____ Excerpted records
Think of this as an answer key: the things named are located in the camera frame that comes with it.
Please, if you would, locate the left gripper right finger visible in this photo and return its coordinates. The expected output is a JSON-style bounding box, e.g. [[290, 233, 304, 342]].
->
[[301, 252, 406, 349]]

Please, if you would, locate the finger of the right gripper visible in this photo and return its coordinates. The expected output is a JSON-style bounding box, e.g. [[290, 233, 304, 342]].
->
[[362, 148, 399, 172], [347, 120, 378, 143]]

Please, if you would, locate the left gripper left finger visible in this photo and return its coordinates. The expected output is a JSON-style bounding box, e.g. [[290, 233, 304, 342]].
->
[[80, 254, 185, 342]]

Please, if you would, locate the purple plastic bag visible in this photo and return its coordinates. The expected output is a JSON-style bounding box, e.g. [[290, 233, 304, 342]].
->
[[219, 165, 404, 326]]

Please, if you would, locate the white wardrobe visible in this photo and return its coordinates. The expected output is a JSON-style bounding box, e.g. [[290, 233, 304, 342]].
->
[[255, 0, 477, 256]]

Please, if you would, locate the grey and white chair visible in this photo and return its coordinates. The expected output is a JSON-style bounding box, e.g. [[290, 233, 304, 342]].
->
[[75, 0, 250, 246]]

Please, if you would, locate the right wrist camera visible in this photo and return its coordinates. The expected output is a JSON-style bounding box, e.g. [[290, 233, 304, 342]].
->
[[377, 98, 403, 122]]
________
__Exercise prompt__
All of the entries, from the first line to the last, should be duplicated exactly.

__Reply__
Think of this as an answer key: the things named are located in the camera frame that comes with it.
Please, if you would, locate the left gripper right finger visible in this photo and return its coordinates. The expected output is a JSON-style bounding box, e.g. [[290, 233, 304, 342]].
->
[[301, 252, 406, 349]]

Please, if you would, locate the finger of the right gripper visible in this photo and return its coordinates. The expected output is a JSON-style bounding box, e.g. [[290, 233, 304, 342]].
->
[[362, 148, 399, 172], [347, 120, 378, 143]]

Please, if you would, locate the left gripper left finger visible in this photo and return its coordinates. The expected output is a JSON-style bounding box, e.g. [[290, 233, 304, 342]].
->
[[80, 254, 185, 342]]

Please, if you would, locate the purple plastic bag visible in this photo and return its coordinates. The expected output is a JSON-style bounding box, e.g. [[290, 233, 304, 342]].
->
[[219, 165, 404, 326]]

Please, if you would, locate the white wardrobe visible in this photo and return its coordinates. The expected output is a JSON-style bounding box, e.g. [[290, 233, 304, 342]].
->
[[255, 0, 477, 256]]

Please, if you would, locate the grey and white chair visible in this photo and return its coordinates. The expected output is a JSON-style bounding box, e.g. [[290, 233, 304, 342]].
->
[[75, 0, 250, 246]]

Please, if you would, locate the right wrist camera visible in this photo and return its coordinates. The expected output is a JSON-style bounding box, e.g. [[290, 233, 304, 342]].
->
[[377, 98, 403, 122]]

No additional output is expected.